When to use this vs. mock_service()

  • Your SUT uses compiled Go/C++/Rust gRPC stubs → typed gRPC mock. The generic Struct payload won’t decode.
  • Your SUT uses reflection-based clients (Node, some Python setups) → either works. mock_service() is simpler because it skips the .pb step.
  • You’re testing a feature flag fetch, OIDC JWKS, or other not-really-gRPC-but-HTTP endpoint → use Chapter 17’s mock_service() for HTTP. Don’t reach for gRPC if you don’t need it.

When to drop to a Go binary

Typed Starlark mocks don’t cover every case. If you need:

  • Streaming RPCs (server/client/bidi).
  • Complex server-side logic that grpc.dynamic() can’t express (stateful accumulation across calls, deep field inspection of the request, etc.).
  • Custom TLS client-cert handling.
  • A protocol flavor Faultbox doesn’t speak natively.
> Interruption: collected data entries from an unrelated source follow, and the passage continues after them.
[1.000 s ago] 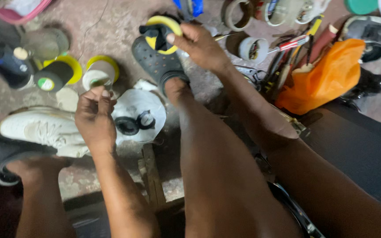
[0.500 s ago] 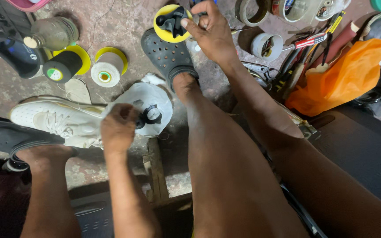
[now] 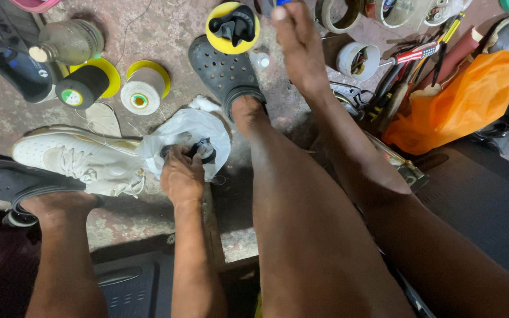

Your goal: The person sits on the floor and uses a white cloth to wipe the inner surfaces of black circular shoe parts and a yellow insole. The person handles each part one at a time, turning them over and rubbing the surfaces before placing them aside.

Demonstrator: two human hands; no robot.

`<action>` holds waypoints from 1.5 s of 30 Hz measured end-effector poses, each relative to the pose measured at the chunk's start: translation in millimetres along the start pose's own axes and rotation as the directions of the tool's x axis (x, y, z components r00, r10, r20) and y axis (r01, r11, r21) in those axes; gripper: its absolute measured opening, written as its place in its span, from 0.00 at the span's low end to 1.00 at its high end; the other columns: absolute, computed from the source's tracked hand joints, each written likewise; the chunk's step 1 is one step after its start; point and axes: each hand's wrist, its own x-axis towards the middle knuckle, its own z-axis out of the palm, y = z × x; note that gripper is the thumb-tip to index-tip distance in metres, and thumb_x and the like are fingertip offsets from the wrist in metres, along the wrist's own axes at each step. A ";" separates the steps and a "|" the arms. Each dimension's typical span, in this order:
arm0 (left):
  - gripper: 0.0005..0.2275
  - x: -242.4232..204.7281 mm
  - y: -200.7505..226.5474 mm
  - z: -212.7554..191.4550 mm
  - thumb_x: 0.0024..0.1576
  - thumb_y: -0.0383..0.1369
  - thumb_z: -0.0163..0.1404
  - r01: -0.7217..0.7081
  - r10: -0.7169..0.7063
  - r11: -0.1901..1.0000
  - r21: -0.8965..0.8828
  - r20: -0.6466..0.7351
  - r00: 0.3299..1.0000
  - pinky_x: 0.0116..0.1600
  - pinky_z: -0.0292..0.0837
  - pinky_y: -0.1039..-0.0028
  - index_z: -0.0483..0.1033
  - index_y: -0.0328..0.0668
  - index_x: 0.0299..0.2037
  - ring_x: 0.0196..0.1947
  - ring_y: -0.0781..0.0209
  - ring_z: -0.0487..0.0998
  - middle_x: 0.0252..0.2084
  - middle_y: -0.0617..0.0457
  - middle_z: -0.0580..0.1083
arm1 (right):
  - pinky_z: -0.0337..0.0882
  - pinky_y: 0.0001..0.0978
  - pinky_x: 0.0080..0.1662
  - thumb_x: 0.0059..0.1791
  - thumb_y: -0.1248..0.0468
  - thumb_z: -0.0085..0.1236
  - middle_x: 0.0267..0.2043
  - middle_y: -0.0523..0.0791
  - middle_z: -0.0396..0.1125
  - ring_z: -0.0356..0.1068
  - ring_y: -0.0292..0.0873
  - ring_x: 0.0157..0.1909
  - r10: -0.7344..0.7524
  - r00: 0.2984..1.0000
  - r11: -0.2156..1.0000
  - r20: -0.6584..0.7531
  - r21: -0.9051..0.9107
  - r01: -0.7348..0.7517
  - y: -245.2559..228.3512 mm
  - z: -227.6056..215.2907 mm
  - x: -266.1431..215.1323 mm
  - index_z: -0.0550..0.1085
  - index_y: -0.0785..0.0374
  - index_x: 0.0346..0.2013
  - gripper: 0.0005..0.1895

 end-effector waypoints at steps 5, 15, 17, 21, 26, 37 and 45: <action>0.18 2.4 1.2 12.7 0.53 0.36 0.60 -0.064 0.065 0.997 0.038 -0.042 0.997 0.46 0.74 0.57 0.74 0.43 0.52 0.42 0.42 0.80 0.41 0.44 0.79 | 0.69 0.28 0.32 0.50 0.70 0.38 0.34 0.40 0.59 0.58 0.35 0.30 0.141 0.988 0.974 0.064 0.169 -0.150 -20.1 -14.7 -22.5 0.65 0.62 0.43 0.09; 0.15 17.7 -22.6 39.5 0.52 0.35 0.59 -0.254 0.264 0.962 0.100 -0.115 0.958 0.45 0.74 0.56 0.75 0.40 0.47 0.42 0.40 0.79 0.46 0.42 0.76 | 0.76 0.34 0.56 0.56 0.74 0.46 0.47 0.46 0.68 0.73 0.40 0.50 0.112 0.941 0.898 0.319 0.374 -0.233 -25.3 -16.3 -63.5 0.69 0.68 0.50 0.08; 0.14 18.3 -25.9 42.9 0.52 0.36 0.59 -0.260 0.277 0.956 0.134 -0.123 0.953 0.43 0.74 0.55 0.75 0.39 0.45 0.41 0.40 0.78 0.45 0.41 0.75 | 0.76 0.33 0.54 0.57 0.70 0.50 0.48 0.46 0.70 0.73 0.39 0.50 0.136 0.938 0.908 0.319 0.339 -0.247 -23.4 -14.4 -64.1 0.71 0.67 0.51 0.08; 0.11 10.5 -38.7 47.3 0.51 0.36 0.58 -0.266 0.297 0.942 0.205 -0.142 0.944 0.41 0.73 0.55 0.76 0.41 0.39 0.39 0.40 0.78 0.42 0.41 0.73 | 0.77 0.31 0.51 0.57 0.66 0.55 0.48 0.45 0.70 0.74 0.38 0.47 0.155 0.933 0.881 0.325 0.382 -0.280 -23.0 -11.0 -63.4 0.72 0.68 0.51 0.10; 0.08 4.1 -53.6 44.8 0.58 0.33 0.50 -0.294 0.316 0.947 0.130 -0.202 0.927 0.47 0.74 0.55 0.76 0.42 0.45 0.40 0.41 0.79 0.36 0.44 0.76 | 0.75 0.26 0.45 0.58 0.66 0.53 0.41 0.44 0.72 0.72 0.34 0.40 0.195 0.917 0.897 0.348 0.314 -0.310 -21.9 -11.4 -62.2 0.74 0.68 0.49 0.08; 0.15 2.6 -27.4 -24.4 0.67 0.40 0.42 0.274 -0.094 0.801 -0.532 0.341 0.936 0.36 0.69 0.66 0.77 0.49 0.57 0.31 0.58 0.72 0.39 0.52 0.79 | 0.72 0.24 0.44 0.58 0.67 0.54 0.42 0.41 0.71 0.69 0.31 0.39 0.136 0.921 0.906 0.365 0.331 -0.264 -20.1 -13.2 -67.2 0.75 0.67 0.50 0.08; 0.19 -0.5 -3.7 -20.8 0.67 0.46 0.38 0.181 0.142 0.640 -0.746 0.347 0.927 0.39 0.74 0.80 0.75 0.45 0.58 0.34 0.73 0.77 0.32 0.57 0.77 | 0.72 0.23 0.46 0.56 0.69 0.56 0.43 0.41 0.72 0.69 0.30 0.40 0.137 0.905 0.932 0.402 0.258 -0.256 -17.8 -11.2 -68.1 0.75 0.67 0.49 0.08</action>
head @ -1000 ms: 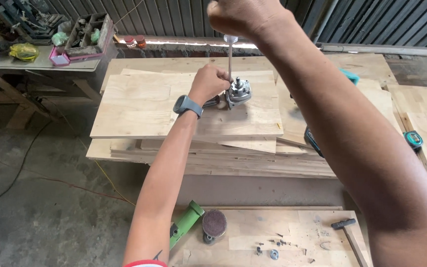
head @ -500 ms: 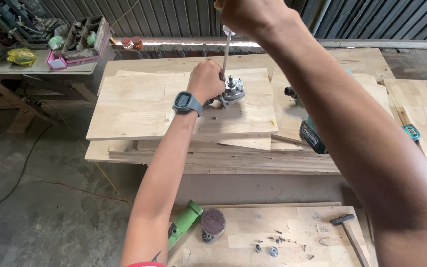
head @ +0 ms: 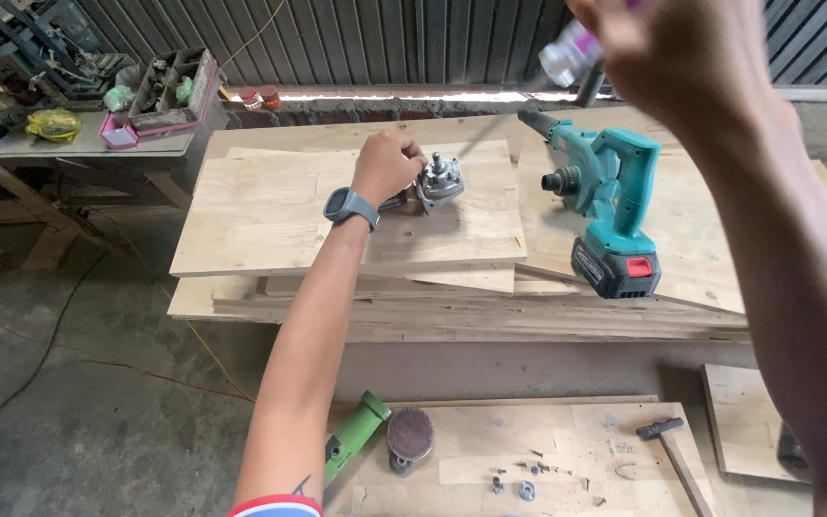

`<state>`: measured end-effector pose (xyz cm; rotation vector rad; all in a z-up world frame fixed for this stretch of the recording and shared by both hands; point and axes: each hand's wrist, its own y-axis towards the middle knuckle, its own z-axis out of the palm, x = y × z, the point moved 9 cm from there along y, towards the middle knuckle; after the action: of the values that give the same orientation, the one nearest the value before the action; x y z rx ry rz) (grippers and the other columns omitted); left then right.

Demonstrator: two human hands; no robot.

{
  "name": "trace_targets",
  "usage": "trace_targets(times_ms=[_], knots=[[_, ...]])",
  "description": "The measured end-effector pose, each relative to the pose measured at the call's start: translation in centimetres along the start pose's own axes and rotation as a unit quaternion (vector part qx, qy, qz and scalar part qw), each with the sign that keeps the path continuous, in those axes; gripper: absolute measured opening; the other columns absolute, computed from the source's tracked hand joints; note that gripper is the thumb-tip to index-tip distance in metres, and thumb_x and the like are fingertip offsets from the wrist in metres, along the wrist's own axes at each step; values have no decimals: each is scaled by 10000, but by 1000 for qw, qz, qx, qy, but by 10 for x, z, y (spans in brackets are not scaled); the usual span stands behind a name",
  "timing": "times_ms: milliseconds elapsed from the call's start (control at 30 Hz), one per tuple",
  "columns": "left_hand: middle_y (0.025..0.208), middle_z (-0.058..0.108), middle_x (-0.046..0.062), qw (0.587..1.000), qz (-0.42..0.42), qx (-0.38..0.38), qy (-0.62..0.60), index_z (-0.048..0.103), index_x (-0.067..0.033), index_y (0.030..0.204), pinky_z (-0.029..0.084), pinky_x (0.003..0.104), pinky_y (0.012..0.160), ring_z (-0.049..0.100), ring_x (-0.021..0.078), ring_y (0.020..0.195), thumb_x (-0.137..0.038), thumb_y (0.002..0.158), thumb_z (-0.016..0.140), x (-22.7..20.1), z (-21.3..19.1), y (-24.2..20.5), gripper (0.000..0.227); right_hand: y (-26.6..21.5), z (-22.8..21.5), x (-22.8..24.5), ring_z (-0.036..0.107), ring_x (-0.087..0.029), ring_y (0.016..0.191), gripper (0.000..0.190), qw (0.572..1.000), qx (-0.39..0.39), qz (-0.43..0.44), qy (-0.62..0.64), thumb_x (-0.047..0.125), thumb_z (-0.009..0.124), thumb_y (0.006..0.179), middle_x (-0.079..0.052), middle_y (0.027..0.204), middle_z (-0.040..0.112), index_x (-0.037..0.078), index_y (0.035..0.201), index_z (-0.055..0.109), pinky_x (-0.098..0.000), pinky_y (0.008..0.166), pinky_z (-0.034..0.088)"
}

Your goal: The person uses a screwdriver to tighten screws on a metal tool component placed on a wooden board. They then pick up a hammer and tap the tool component to secure it before inspecting the assembled parts.

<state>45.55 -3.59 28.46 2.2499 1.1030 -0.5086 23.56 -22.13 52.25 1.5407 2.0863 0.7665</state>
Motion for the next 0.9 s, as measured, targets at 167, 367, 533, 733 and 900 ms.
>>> trace_targets(times_ms=[167, 367, 533, 733, 900], knots=[[819, 757, -19, 999, 4, -32, 4, 686, -148, 697, 507, 344, 560, 650, 172, 723, -153, 815, 671, -13, -12, -6, 119, -99, -58, 19, 655, -308, 940, 483, 990, -74, 107, 58, -59, 883, 1076, -169, 1089, 645, -64, 1451, 580, -451, 797, 496], [721, 760, 2, 997, -21, -46, -67, 778, -115, 727, 608, 271, 713, 710, 96, 708, -98, 847, 690, 5, -14, -1, 150, -269, -39, -46, 510, -191, 1007, 504, 898, -123, 321, 274, -127, 635, 1112, -102, 1120, 512, -15, 1554, 420, -299, 958, 428], [863, 775, 35, 935, -82, -117, -324, 752, -121, 853, 568, 251, 814, 720, 129, 841, -149, 926, 696, 23, -37, -40, 96, -455, -12, -100, 575, -66, 1078, 371, 821, -161, 465, 290, 179, 572, 1233, -15, 1251, 580, 89, 1572, 452, -125, 851, 404], [929, 660, 162, 772, -32, -80, -630, 649, -18, 940, 506, 333, 741, 623, 262, 861, -212, 972, 535, -79, -10, -196, 227, -632, 17, -75, 715, -205, 931, 391, 506, -364, 575, 530, 164, 718, 973, -107, 1056, 702, 120, 1349, 621, -337, 862, 635], [807, 766, 73, 844, -209, 134, -475, 773, -58, 826, 594, 296, 729, 703, 167, 732, -55, 879, 690, -83, 212, -304, 99, -686, 51, -21, 662, -255, 879, 270, 316, -468, 628, 535, 115, 669, 959, -194, 1018, 692, 58, 1221, 704, -335, 826, 569]])
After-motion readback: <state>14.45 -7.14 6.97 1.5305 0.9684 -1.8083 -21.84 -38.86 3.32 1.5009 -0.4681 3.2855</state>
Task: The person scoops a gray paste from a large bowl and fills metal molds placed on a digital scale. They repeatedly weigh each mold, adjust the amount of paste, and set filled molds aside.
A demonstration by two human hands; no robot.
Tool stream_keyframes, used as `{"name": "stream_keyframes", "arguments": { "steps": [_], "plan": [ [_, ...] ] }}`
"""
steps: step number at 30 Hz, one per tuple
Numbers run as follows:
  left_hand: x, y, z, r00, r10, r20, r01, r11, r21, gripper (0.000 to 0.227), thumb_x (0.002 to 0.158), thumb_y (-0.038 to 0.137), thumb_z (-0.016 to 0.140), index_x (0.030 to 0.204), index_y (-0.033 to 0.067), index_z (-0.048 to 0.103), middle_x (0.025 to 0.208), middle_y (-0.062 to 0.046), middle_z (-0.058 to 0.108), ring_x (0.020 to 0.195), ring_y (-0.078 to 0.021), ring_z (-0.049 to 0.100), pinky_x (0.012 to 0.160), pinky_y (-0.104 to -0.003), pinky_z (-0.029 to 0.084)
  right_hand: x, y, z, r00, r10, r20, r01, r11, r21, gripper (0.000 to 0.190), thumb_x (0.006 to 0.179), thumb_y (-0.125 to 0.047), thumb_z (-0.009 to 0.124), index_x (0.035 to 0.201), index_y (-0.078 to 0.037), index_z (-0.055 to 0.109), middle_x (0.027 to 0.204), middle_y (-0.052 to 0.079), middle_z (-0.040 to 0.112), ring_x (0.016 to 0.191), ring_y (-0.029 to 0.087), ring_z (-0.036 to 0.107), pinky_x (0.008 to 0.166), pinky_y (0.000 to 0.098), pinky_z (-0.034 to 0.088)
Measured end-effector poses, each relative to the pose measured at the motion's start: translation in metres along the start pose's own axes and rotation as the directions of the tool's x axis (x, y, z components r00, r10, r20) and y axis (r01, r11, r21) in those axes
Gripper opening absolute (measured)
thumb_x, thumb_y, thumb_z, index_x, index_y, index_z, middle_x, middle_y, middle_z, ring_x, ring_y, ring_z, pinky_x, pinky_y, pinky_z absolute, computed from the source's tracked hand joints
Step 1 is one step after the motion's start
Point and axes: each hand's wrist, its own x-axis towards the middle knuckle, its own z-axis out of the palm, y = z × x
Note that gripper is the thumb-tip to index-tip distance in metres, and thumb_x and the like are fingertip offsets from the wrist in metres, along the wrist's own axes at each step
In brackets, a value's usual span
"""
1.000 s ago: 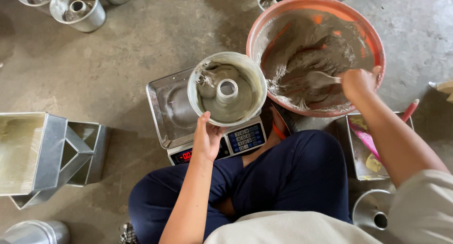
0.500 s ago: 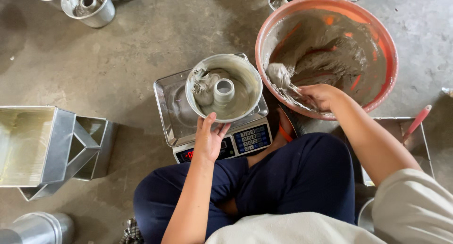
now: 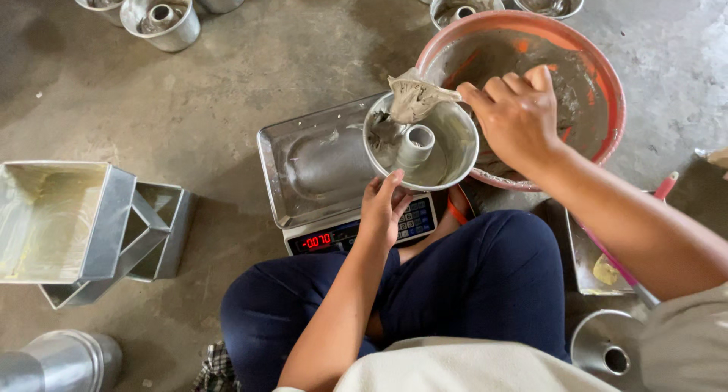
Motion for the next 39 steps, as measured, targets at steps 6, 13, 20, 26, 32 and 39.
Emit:
{"name": "stream_keyframes", "arguments": {
  "steps": [6,13,20,26,32,39],
  "plan": [
    [-0.012,0.008,-0.003,1.000,0.020,0.007,-0.020,1.000,-0.019,0.053,0.085,0.027,0.079,0.124,-0.0001,0.057,0.110,-0.008,0.064,0.098,-0.0209,0.066,0.096,-0.039,0.058,-0.005,0.027,-0.001,0.989,-0.135,-0.056,0.131,0.988,-0.080,0.026,0.106,-0.014,0.063,0.123,-0.027,0.078,0.087,-0.009,0.062,0.085,0.010,0.058,0.090,0.0357,0.034],
    [-0.018,0.013,-0.001,0.999,-0.019,-0.038,0.019,1.000,-0.002,0.080,0.080,0.026,0.082,0.143,0.0001,0.040,0.122,-0.014,0.059,0.106,-0.0266,0.064,0.099,-0.041,0.058,-0.035,-0.002,0.026,0.996,0.053,0.067,-0.062,0.989,0.136,0.028,0.098,-0.011,0.065,0.116,-0.028,0.079,0.085,-0.003,0.066,0.088,0.015,0.063,0.092,0.0419,0.038],
    [-0.004,0.004,-0.003,0.998,-0.067,-0.017,0.066,0.997,-0.034,0.083,0.078,0.024,0.079,0.146,0.0105,0.034,0.130,-0.013,0.057,0.115,-0.0335,0.060,0.104,-0.047,0.054,-0.089,0.061,0.085,0.514,0.667,0.539,-0.676,-0.072,0.733,0.022,0.112,-0.011,0.069,0.132,-0.014,0.077,0.098,0.001,0.074,0.077,0.004,0.061,0.065,0.0202,0.047],
    [0.000,0.010,-0.031,0.997,0.004,0.072,0.008,0.987,-0.161,0.060,0.086,0.026,0.072,0.140,0.0126,0.049,0.135,-0.009,0.058,0.119,-0.0320,0.059,0.106,-0.046,0.051,-0.179,0.087,0.149,0.235,0.131,0.963,-0.449,0.894,-0.012,0.030,0.095,-0.032,0.063,0.121,-0.029,0.079,0.113,0.005,0.075,0.109,0.023,0.064,0.112,0.0671,0.027],
    [-0.002,0.031,-0.059,0.998,0.063,0.032,-0.059,0.991,-0.117,0.050,0.088,0.028,0.072,0.133,0.0149,0.055,0.132,-0.003,0.060,0.117,-0.0257,0.059,0.102,-0.043,0.051,-0.237,0.160,0.266,0.314,0.684,0.658,-0.622,0.672,-0.402,0.034,0.096,-0.020,0.061,0.122,-0.032,0.078,0.117,0.012,0.075,0.114,0.033,0.066,0.114,0.0713,0.019],
    [-0.002,0.035,-0.078,0.996,0.081,-0.030,-0.083,0.993,-0.080,0.043,0.092,0.033,0.074,0.125,0.0121,0.057,0.123,-0.004,0.061,0.113,-0.0193,0.056,0.096,-0.039,0.046,-0.215,0.112,0.331,0.425,0.190,0.885,-0.496,0.867,0.051,0.032,0.099,-0.016,0.061,0.120,-0.033,0.078,0.116,0.013,0.076,0.115,0.034,0.068,0.118,0.0717,0.016]
  ]
}}
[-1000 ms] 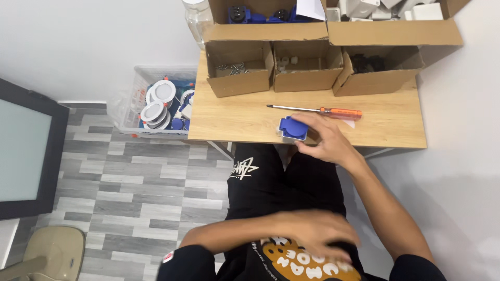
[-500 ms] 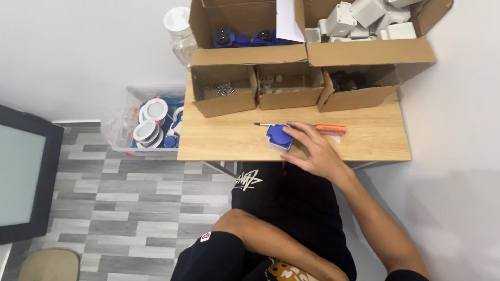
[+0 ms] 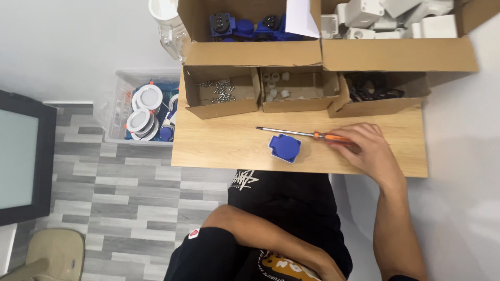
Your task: The person assembles a blue electrical socket by attaching a white cover and securing it with screws using a screwdriver. They retrieve parts and screws from a nearby box and tighten each screw in sequence.
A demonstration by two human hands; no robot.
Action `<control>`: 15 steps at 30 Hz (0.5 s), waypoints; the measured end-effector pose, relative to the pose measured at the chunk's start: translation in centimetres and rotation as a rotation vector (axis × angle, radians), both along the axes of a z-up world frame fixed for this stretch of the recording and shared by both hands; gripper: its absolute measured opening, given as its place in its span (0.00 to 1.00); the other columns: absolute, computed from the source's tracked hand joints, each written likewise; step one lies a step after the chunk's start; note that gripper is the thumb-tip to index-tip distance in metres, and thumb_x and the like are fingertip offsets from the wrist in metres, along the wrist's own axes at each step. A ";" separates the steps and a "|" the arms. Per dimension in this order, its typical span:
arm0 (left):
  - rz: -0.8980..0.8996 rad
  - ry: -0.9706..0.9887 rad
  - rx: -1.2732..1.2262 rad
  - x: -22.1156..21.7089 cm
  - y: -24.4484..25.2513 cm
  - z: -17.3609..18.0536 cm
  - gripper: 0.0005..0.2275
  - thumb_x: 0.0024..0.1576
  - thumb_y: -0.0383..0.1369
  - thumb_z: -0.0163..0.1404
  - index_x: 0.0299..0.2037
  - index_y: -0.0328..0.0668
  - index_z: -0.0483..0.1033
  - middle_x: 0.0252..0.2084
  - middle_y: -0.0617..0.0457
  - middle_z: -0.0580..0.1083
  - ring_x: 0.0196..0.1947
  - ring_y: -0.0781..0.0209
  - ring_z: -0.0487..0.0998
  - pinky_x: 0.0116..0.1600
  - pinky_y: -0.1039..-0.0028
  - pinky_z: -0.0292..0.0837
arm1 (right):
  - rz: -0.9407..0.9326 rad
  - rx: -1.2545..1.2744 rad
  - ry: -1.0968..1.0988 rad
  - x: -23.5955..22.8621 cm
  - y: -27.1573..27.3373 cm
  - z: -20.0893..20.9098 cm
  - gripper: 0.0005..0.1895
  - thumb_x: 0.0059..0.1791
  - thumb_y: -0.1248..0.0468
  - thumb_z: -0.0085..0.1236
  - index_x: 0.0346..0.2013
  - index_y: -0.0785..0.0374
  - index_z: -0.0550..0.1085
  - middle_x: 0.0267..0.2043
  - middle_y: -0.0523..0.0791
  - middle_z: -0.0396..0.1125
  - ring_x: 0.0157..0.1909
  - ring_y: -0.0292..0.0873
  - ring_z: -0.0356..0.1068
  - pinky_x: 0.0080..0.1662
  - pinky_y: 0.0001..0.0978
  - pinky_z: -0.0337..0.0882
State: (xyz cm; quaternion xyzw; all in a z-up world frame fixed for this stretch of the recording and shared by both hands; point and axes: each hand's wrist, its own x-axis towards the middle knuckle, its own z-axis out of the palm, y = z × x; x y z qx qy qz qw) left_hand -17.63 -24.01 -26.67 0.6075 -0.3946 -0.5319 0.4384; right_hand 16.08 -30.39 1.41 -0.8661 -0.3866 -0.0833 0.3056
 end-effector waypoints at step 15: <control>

… drop to a Go binary that imports your real *.pb.go. See the service(binary=...) pattern in mock-services.md. For everything else in v0.9.0, start with grpc.server().

Summary

  • grpc.server(descriptors="./x.pb", services={...}) is the primary way to mock gRPC upstreams with typed responses.
  • Generate .pb via protoc --descriptor_set_out=... — Faultbox doesn’t wrap protoc; your existing build owns that.
  • Four response shapes: {"response": dict}, {"error": {...}}, grpc.dynamic(fn), grpc.raw_response(bytes).
  • Reflection auto-registers — grpcurl works out of the box.
  • Fault recipes compose unchanged — fault the typed mock as if it were a real upstream.
  • RFC-023 scope is the 90% case. Streaming, rich errors, and alternate Connect flavors are explicit v2 candidates.